▸ Description of the task: Every line below should be copied exactly; drop the pictures.

▸ Data block:
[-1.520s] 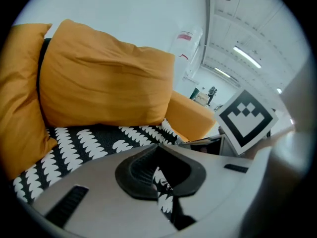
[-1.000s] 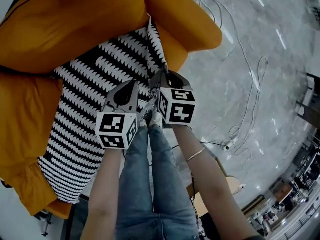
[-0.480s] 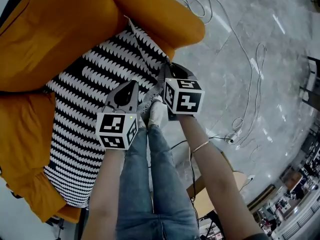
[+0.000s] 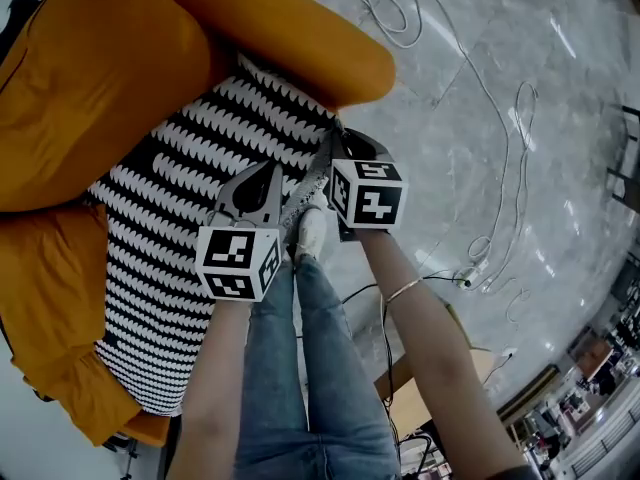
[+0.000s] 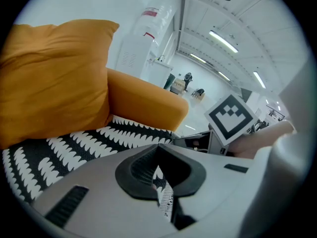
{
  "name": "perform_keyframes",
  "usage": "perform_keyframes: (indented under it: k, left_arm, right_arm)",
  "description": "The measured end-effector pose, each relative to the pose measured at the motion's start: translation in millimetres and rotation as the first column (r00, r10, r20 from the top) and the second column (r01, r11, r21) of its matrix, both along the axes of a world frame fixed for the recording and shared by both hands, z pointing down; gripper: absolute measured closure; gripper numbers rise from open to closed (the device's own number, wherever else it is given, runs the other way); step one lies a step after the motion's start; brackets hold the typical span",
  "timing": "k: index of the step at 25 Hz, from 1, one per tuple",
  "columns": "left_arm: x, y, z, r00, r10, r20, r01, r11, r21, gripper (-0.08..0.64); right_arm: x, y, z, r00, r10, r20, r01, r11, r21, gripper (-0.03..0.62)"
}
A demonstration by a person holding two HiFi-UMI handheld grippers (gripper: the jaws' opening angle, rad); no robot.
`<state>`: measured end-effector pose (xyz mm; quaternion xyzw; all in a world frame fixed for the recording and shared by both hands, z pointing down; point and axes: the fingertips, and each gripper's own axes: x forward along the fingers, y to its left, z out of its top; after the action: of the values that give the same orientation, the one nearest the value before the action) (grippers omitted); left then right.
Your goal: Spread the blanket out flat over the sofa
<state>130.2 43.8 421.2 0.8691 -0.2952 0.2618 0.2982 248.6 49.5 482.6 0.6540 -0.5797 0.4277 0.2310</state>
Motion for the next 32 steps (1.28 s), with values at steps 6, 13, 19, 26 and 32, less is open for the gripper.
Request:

▸ Task output:
[-1.520s] 
[-1.000s] 
[-0.480s] 
[+0.000s] 
[+0.000s] 
{
  "name": "perform_keyframes",
  "usage": "perform_keyframes: (indented under it: k, left_arm, right_arm)",
  "description": "The measured end-effector pose, each relative to the pose measured at the motion's start: translation in millimetres and rotation as the first column (r00, r10, r20 from the top) and the second column (r01, r11, r21) of its matrix, both along the axes of a world frame fixed for the recording and shared by both hands, z pointing down; gripper: absolute measured closure; gripper numbers rise from open to closed (the device's own number, wherever else it is given, runs the other way); step one lies a step after the motion's start; brackets hold the typical span",
  "timing": "k: index of the step at 25 Hz, from 1, one per tuple",
  "columns": "left_arm: x, y, z, r00, r10, r20, r01, r11, r21, gripper (-0.08..0.64); right_arm: x, y, z, r00, r10, r20, r01, r11, r21, gripper (-0.03..0.62)"
}
A demonstration by a person holding two HiFi-UMI handheld grippers (gripper: the jaws' opening angle, rad); no robot.
`<state>`: measured end-effector pose (xyz mm; quaternion xyzw; all in a world frame fixed for the recording and shared by both hands, z pointing down; point and axes: the fingertips, and each gripper's own axes: x forward along the fingers, y to its left, z out of its top; after the action: of the values that give the same orientation, the one nearest the value before the action) (grippers omitted); left then right.
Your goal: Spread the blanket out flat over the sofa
<state>130.2 43.8 421.2 0.8691 -0.2952 0.2618 0.2982 248.6 49.5 482.6 0.6540 -0.5797 0.4277 0.2310</state>
Motion for the next 32 steps (1.28 s), with values at steps 6, 13, 19, 26 and 32, less is open for the gripper.
Request:

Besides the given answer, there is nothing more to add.